A hi-tech firm which produces a machine to convert waste plastic into electricity has set up in Swindon.

Recycling Technologies was officially launched yesterday at its plant at South Marston Park.

The company came out of the University of Warwick in 2011, with help from Warwick Ventures Ltd, the university’s research commercialisation company.

In Swindon, they will manufacture their system, the WarwickFBR, designed to produce heat and electricity from plastic destined for landfill Managing director Adrian Griffiths said Swindon was chosen because it is near his home in Purton.

He said: “This is the first time we’ve got a building. This is where we’re going to centre the technology development and the manufacturing.

“Until now, we’ve been based at the University of Warwick and Birmingham. We’ve been very much in the ether, if you like, and now we have crystalised out of the ether and we’re in Swindon.”

Today, according to the waste giant Viridor, 85 per cent of plastic in the UK is still landfilled.

Recycling Technologies says its technology can eliminate this by turning it into energy.

Using a process called pyrolysis, the mixed plastics are transformed into gas, filtered to remove impurities and condensed to output a wax like fuel. The fuel can then be used in a suitable engine and generator in place of, for example, diesel.

Recycling Technologies says there are many environmental benefits, including reducing landfill and using waste instead of fossil fuels to create electricity. Their system will produce enough fuel to generate up to three megawatts of electricity and a similar amount of heat.

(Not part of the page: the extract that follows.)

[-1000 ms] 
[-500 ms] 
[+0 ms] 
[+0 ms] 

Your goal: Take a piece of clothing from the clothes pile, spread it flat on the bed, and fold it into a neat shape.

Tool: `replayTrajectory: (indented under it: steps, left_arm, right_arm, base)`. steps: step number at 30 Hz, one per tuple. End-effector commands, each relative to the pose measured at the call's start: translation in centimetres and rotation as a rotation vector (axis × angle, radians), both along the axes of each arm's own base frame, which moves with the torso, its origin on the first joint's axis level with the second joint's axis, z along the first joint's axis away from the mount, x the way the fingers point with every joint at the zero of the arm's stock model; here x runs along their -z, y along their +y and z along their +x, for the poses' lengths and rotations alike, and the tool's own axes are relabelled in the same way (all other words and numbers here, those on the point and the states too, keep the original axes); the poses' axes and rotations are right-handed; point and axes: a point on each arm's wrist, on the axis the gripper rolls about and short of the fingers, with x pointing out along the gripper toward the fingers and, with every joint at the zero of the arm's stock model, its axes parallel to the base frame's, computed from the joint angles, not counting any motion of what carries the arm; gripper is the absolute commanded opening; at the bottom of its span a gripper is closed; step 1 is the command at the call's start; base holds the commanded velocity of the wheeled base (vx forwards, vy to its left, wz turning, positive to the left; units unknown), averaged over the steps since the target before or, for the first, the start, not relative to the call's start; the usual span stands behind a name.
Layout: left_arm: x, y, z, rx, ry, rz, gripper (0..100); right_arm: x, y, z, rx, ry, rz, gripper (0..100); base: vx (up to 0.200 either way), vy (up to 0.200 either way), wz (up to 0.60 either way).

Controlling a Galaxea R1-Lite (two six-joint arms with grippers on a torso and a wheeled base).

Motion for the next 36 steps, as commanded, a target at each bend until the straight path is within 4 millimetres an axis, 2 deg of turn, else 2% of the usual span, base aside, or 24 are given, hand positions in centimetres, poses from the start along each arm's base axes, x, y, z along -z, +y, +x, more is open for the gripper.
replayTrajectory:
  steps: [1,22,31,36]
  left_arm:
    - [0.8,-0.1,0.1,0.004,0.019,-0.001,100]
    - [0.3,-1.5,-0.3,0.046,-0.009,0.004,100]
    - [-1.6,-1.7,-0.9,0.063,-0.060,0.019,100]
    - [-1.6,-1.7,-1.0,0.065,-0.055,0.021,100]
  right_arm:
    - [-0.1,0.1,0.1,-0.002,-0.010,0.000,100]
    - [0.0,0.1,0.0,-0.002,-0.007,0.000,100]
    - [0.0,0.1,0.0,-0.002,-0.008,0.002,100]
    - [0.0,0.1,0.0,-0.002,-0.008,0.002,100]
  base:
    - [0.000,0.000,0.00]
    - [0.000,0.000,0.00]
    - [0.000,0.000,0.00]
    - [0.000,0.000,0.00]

Mr Griffiths said: “There are an enormous number of companies that buy mixed plastics and try to sort it out and get the advantage in price of it being further sorted. It’s probably not very often worth trying to put people in to sort that plastic out. It’s of more value if you convert it to energy.”

The firm has five staff and hopes to have 12 by the end of the year and 30 to 40 within the next couple of years.

Phil Young, director of investment at Forward Swindon, which helped the firm set up in Swindon, said: “We have given some help to them all the way through, in looking at how we can support them through the marketing, the recruitment, and we looked at some sites for them as well to see where they could set up.”